Les agents de contraste en imagerie médicale

Résumé :

Dr S. Semar Médecin spécialiste en radiologie et imagerie médicale

Les tissus de l’organisme ont une texture complexe. Pour mieux les étudier en imagerie, on a recours aux produits de contraste. Ces agents ont donc d’énormes avantages mais ils présentent aussi des risques que le manipulateur en imagerie médicale doit connaître.

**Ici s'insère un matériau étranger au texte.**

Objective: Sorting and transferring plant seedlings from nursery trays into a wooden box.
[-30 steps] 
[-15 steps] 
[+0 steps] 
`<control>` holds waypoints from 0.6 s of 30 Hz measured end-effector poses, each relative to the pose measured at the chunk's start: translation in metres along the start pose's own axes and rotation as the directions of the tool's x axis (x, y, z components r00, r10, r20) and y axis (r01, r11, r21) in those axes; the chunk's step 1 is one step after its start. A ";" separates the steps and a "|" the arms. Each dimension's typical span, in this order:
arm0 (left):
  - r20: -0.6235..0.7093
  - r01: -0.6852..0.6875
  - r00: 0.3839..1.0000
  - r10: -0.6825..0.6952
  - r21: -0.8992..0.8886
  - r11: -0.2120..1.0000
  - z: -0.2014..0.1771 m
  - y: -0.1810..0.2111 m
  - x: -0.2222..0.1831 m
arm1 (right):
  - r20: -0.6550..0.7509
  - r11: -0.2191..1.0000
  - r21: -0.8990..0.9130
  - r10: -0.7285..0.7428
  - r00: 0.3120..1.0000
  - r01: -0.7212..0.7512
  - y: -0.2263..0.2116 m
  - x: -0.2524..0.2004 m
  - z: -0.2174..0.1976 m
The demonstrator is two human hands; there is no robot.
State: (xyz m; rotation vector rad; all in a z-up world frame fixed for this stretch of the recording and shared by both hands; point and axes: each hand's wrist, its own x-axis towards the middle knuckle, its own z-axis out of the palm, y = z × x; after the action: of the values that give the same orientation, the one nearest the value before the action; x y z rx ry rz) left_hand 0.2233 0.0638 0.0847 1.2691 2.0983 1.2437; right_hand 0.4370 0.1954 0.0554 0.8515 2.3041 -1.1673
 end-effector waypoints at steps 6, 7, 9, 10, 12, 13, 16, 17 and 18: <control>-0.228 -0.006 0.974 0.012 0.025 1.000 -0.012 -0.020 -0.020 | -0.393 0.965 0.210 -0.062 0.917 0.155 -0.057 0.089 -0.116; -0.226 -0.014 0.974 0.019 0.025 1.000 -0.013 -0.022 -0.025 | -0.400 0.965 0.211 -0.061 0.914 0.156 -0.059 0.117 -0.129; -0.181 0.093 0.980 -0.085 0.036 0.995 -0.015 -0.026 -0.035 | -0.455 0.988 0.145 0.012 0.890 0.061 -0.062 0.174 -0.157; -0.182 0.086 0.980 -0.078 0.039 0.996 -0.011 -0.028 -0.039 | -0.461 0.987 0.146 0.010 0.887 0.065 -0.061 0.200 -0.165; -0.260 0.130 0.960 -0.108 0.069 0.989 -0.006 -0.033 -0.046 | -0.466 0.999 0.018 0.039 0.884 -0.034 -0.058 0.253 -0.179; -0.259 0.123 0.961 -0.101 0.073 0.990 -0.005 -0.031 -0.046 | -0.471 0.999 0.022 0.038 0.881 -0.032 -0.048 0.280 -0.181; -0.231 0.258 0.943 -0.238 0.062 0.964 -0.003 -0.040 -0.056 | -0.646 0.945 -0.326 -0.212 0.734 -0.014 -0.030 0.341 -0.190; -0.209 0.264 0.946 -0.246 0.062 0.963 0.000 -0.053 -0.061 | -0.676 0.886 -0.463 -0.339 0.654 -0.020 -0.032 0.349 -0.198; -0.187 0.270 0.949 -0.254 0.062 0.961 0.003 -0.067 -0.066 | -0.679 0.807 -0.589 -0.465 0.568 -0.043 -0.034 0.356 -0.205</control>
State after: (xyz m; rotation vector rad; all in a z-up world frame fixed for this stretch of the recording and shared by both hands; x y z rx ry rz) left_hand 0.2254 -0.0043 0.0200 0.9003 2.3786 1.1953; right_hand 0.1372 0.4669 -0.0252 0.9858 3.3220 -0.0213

Mots clés : Imagerie , produits de contraste , manipulateur.

Introduction

Le contraste tissulaire, lié à la composition chimique des différents tissus de l’organisme, soumis aux rayons X, est la base de l’imagerie médicale.

En effet, les milieux organiques sont constitués de plusieurs tissus ayant des capacités d’absorption des rayons différentes. Ainsi plus un milieu est dense plus il absorbera les rayons et on obtiendra un contraste net avec les structures avoisinantes : c’est le cas de l’os totalement exploré par la radiologie conventionnelle.

En revanche, au niveau des tissus qui possèdent des capacités d’absorption minime il est difficile d’étudier le contraste. Dans ce cas, pour mieux évaluer les différences on a recours de plus en plus à des agents de contraste.

Les produits de contraste ou agents de contraste sont des produits chimiques de la classe des médicaments et donc réagis comme tels, introduits dans l’organisme pour créer un contraste artificiel sur une structure anatomique ou pathologique afin d’augmenter la pertinence diagnostique.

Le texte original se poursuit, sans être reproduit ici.